Prescriptions? No - she said I had to pay for them myself. She does not forward prescriptions to the VA.

The referral? I went there and have spine damage which is cutting off nerves. The 3rd world doctor that VCC sent me to didn't go any of the paperwork right and now the VCC refuses to reimburse me for the close to $1000 in doctor fees that I have racked up so far just in the referral the VCC doctor sent me to. Apparently VCC doesn't allow referrals unless it is run through their system and you are willing to wait another 3-6 months.

My sinus thing turned out to be acute sinusitis and I had to go to a different doctor and, once again, pay for it myself, to get it taken care of. They put me on steroids and antibiotics as it had spread into my lungs as well. The VCC doctor said it was just allergies, which was 100% wrong. Her diagnosis? Go to Walmart and buy some Claritin. I did - it didn't do squat. I tried telling her it was not allergies and that I had been tested for everything possible in the past at some of top centers in the US, including the Mayo Clinic. Nope, she said. I think she tells every patient they are allergic to gluten. Maybe she gets kickbacks from the local funeral home.

Veteran's Choice Card sucks. You folks are not missing out on anything by not having it. The VA clinics here in the area of Atlanta are great, they are just too backlogged to handle the load. I got stuck paying for the referrals and ended up also just going to another doctor to get what I had taken care of.

There are so many thing that "went wrong" with this that I don't know where to begin. The doctors referred to by the VA are supposed to get paperwork, from the VA, etc. describing the service needed. There is an approval process. You should not have to pay the doctor, and much of the VA paperwork mentions this. The VA refusing to pay is another issue, likely based upon them not doing the proper paperwork in the first place.

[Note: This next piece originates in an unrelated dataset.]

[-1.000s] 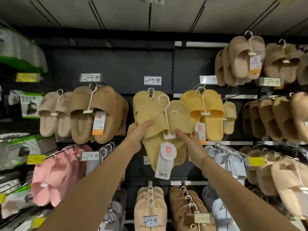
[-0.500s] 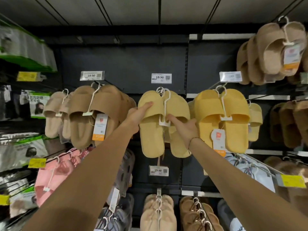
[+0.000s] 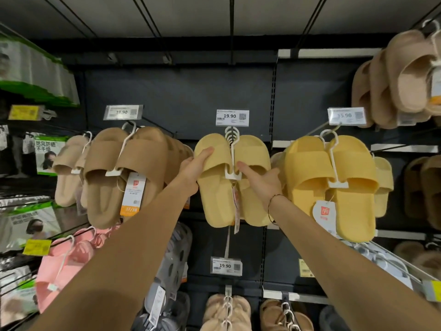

Just to add insult, too many of those involved in the choice program don't know what they are doing. At the present time, it looks like using the VA's "Fee Paid" program is the only really working method to get the VA to pay for outside care.

My recent experience with fee paid is based upon an existing patient/doctor relationship, and the willingness of the doctor to accept VA payment. It is much more involved than dealing with private insurance and/or Medicare.

Using "Fee Paid" saved me about $2k in out of pocket and co-pay.